▶ **WORK TO COMPLETE**: Your answer should repeat exactly the line containing "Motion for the" and all lines after it through the end of the material below, with no other text.
-------- PROVIDED MATERIAL --------
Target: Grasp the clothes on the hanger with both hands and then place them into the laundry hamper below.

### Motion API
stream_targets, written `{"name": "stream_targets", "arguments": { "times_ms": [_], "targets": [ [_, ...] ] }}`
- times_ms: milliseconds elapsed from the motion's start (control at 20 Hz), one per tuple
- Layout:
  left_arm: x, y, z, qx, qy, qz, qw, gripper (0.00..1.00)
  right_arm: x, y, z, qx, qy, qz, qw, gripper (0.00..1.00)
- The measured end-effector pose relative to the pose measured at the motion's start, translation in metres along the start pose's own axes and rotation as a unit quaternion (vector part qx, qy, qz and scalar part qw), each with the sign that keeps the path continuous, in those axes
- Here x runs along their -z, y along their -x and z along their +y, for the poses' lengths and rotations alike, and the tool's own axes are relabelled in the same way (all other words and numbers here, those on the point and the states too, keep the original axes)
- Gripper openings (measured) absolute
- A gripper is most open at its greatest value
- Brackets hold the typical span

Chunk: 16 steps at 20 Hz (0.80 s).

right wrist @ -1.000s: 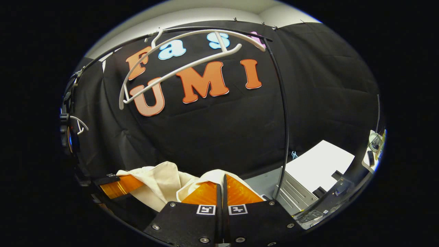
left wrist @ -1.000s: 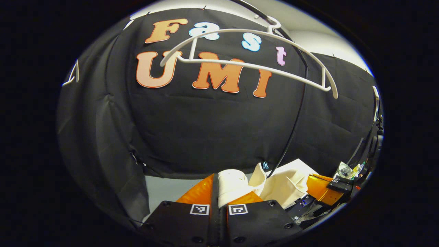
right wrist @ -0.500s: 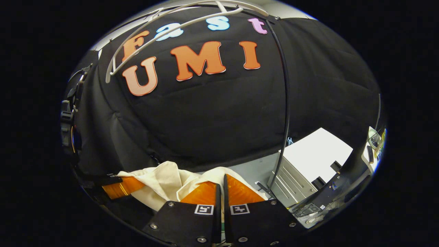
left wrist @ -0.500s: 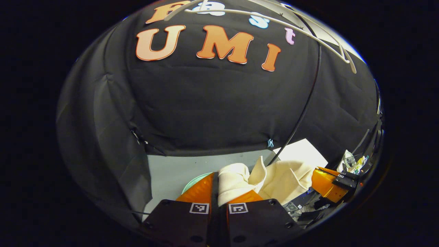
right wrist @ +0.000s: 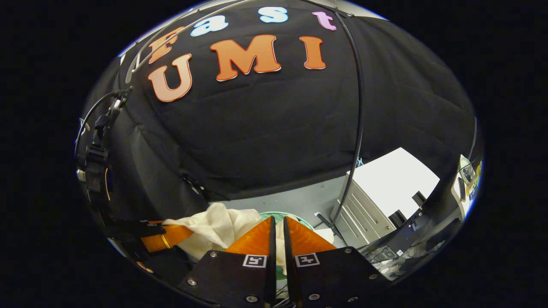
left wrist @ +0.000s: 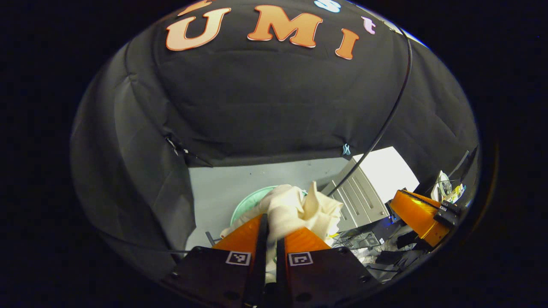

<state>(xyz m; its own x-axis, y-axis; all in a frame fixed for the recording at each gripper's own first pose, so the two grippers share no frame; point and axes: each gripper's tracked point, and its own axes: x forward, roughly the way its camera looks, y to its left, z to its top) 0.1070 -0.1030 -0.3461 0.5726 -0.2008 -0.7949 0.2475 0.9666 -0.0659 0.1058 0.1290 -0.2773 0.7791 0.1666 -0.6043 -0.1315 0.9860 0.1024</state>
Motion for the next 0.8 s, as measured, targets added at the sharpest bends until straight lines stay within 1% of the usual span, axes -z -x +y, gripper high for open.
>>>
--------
▶ **TASK OUTPUT**:
Motion for the next 0.8 s, as measured, targets added at the sharpest bends until straight lines stay within 1% of the usual span, axes -z -x +y, gripper high for open.
>>>

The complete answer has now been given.